> **Task description**
Line by line, copy out the data that follows.

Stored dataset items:
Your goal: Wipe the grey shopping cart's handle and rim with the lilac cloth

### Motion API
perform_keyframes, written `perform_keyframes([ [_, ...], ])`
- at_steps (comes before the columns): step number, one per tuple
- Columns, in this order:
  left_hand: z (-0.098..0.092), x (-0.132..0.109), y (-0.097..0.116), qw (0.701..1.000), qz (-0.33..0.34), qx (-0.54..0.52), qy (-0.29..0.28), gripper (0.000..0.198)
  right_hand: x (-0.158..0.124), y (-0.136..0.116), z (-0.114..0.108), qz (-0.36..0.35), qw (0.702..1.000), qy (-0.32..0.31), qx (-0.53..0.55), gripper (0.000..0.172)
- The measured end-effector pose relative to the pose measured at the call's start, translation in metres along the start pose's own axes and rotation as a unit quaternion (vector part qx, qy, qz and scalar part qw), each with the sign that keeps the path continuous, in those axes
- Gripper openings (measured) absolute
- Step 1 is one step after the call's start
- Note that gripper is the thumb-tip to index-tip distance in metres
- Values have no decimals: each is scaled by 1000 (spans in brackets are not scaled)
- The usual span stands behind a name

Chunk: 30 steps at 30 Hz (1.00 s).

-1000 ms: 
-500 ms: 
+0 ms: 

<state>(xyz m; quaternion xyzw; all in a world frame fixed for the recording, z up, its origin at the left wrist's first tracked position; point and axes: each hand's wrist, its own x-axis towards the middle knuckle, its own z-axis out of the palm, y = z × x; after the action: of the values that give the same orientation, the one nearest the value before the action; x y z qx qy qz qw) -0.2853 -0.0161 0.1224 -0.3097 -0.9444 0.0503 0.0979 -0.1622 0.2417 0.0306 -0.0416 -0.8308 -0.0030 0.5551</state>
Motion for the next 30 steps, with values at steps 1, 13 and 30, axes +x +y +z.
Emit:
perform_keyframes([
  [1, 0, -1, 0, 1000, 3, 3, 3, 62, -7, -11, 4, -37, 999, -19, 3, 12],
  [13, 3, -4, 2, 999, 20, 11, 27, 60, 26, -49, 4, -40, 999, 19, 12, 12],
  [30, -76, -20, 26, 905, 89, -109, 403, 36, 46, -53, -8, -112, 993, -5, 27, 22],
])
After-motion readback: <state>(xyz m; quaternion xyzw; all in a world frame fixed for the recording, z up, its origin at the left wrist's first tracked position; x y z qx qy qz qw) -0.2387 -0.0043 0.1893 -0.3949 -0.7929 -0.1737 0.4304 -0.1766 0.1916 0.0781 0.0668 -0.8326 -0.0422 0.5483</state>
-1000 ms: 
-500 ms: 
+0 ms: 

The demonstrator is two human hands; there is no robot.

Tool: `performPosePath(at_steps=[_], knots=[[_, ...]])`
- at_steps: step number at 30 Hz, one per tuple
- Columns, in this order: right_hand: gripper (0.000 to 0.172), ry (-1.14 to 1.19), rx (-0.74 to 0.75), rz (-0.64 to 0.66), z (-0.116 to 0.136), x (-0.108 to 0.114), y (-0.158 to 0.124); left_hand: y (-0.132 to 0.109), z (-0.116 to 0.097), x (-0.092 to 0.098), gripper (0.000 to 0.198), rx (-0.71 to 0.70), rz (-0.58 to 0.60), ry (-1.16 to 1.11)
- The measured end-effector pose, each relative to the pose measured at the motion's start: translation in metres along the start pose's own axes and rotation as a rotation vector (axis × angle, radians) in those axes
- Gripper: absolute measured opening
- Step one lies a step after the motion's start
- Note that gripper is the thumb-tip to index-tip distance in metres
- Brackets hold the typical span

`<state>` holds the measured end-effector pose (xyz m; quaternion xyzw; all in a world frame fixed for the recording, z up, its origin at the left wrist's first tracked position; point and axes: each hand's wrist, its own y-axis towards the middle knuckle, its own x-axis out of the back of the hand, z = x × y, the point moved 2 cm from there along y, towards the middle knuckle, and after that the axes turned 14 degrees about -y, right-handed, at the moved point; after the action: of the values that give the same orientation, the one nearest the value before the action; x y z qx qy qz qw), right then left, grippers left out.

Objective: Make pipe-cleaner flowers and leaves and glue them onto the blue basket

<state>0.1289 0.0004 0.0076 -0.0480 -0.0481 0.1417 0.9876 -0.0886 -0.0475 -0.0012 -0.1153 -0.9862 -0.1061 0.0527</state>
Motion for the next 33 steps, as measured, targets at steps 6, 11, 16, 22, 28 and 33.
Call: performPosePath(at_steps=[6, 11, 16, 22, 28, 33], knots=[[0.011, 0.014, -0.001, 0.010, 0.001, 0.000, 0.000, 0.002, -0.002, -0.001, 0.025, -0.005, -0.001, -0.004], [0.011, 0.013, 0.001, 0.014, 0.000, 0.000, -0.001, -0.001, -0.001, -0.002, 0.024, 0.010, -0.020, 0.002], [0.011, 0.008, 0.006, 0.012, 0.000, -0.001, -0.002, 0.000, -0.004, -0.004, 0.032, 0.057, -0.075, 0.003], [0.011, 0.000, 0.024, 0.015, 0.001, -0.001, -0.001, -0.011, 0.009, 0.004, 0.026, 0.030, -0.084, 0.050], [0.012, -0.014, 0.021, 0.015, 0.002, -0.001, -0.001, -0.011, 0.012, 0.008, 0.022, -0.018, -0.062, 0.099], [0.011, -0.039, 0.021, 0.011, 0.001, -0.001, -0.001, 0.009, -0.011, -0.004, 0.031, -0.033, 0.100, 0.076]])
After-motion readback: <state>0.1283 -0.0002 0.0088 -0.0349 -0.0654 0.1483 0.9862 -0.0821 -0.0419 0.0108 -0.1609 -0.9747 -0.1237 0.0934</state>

> **Expected answer**
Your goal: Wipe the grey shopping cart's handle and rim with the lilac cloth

### Motion API
perform_keyframes, written `perform_keyframes([ [_, ...], ])`
- at_steps (comes before the columns): step number, one per tuple
- Columns, in this order:
  left_hand: z (-0.098..0.092), x (-0.132..0.109), y (-0.097..0.116), qw (0.701..1.000), qz (-0.33..0.34), qx (-0.54..0.52), qy (-0.29..0.28), gripper (0.000..0.198)
  right_hand: x (-0.158..0.124), y (-0.136..0.116), z (-0.114..0.108), qz (-0.36..0.35), qw (0.702..1.000), qy (-0.32..0.31), qx (-0.53..0.55), gripper (0.000..0.172)
- The measured end-effector pose relative to the pose measured at the call's start, translation in metres along the start pose's own axes and rotation as a unit quaternion (vector part qx, qy, qz and scalar part qw), each with the sign that keeps the path continuous, in those axes
- Gripper openings (measured) absolute
- Step 1 is one step after the call's start
- Note that gripper is the thumb-tip to index-tip distance in metres
- Values have no decimals: each is scaled by 1000 (spans in brackets are not scaled)
- The usual span stands behind a name

Chunk: 30 steps at 30 Hz (1.00 s).

-1000 ms: 
-500 ms: 
+0 ms: 

<state>(xyz m; quaternion xyzw; all in a world frame fixed for the recording, z up, its origin at the left wrist's first tracked position; point and axes: each hand's wrist, its own x-axis towards the middle knuckle, its own z-axis out of the palm, y = z × x; after the action: of the values that give the same orientation, the one nearest the value before the action; x y z qx qy qz qw) -0.2853 -0.0161 0.1224 -0.3097 -0.9444 0.0503 0.0979 -0.1622 0.2417 0.0306 -0.0416 -0.8308 -0.0030 0.5551</state>
Motion for the next 30 steps, with values at steps 1, 13 and 30, axes +x +y +z.
Emit:
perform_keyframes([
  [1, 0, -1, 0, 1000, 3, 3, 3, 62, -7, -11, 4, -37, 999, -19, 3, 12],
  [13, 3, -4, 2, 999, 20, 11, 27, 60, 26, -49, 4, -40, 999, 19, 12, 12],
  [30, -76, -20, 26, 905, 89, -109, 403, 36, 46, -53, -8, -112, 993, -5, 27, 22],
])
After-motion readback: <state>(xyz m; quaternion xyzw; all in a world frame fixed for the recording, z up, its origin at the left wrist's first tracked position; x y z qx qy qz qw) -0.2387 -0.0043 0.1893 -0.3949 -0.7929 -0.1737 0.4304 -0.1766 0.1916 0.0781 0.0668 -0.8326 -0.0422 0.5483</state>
-1000 ms: 
-500 ms: 
+0 ms: 

The demonstrator is two human hands; there is no robot.

Tool: `performPosePath(at_steps=[_], knots=[[_, ...]])`
- at_steps: step number at 30 Hz, one per tuple
- Columns, in this order: right_hand: gripper (0.000 to 0.172), ry (-1.14 to 1.19), rx (-0.74 to 0.75), rz (-0.64 to 0.66), z (-0.116 to 0.136), x (-0.108 to 0.114), y (-0.158 to 0.124); left_hand: y (-0.132 to 0.109), z (-0.116 to 0.097), x (-0.092 to 0.098), gripper (0.000 to 0.198), rx (-0.71 to 0.70), rz (-0.58 to 0.60), ry (-1.16 to 1.11)
- The measured end-effector pose, each relative to the pose measured at the motion's start: translation in metres along the start pose's own axes and rotation as a rotation vector (axis × angle, radians) in those axes
- Gripper: absolute measured opening
- Step one lies a step after the motion's start
- Note that gripper is the thumb-tip to index-tip distance in metres
- Brackets hold the typical span

`<state>` holds the measured end-effector pose (xyz m; quaternion xyzw; all in a world frame fixed for the recording, z up, its origin at the left wrist's first tracked position; point and axes: each hand's wrist, its own y-axis towards the middle knuckle, its own x-axis out of the back of the hand, z = x × y, the point moved 2 cm from there along y, towards the middle knuckle, and after that the axes turned 14 degrees about -y, right-handed, at the moved point; after the action: of the values that give the same orientation, the one nearest the value before the action; x y z qx qy qz qw), right then left, grippers left out.

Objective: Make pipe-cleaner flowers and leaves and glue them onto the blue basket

<state>0.1289 0.0004 0.0076 -0.0480 -0.0481 0.1417 0.9876 -0.0886 -0.0475 -0.0012 -0.1153 -0.9862 -0.1061 0.0527</state>
Motion for the next 33 steps, as measured, targets at steps 6, 11, 16, 22, 28 and 33.
Call: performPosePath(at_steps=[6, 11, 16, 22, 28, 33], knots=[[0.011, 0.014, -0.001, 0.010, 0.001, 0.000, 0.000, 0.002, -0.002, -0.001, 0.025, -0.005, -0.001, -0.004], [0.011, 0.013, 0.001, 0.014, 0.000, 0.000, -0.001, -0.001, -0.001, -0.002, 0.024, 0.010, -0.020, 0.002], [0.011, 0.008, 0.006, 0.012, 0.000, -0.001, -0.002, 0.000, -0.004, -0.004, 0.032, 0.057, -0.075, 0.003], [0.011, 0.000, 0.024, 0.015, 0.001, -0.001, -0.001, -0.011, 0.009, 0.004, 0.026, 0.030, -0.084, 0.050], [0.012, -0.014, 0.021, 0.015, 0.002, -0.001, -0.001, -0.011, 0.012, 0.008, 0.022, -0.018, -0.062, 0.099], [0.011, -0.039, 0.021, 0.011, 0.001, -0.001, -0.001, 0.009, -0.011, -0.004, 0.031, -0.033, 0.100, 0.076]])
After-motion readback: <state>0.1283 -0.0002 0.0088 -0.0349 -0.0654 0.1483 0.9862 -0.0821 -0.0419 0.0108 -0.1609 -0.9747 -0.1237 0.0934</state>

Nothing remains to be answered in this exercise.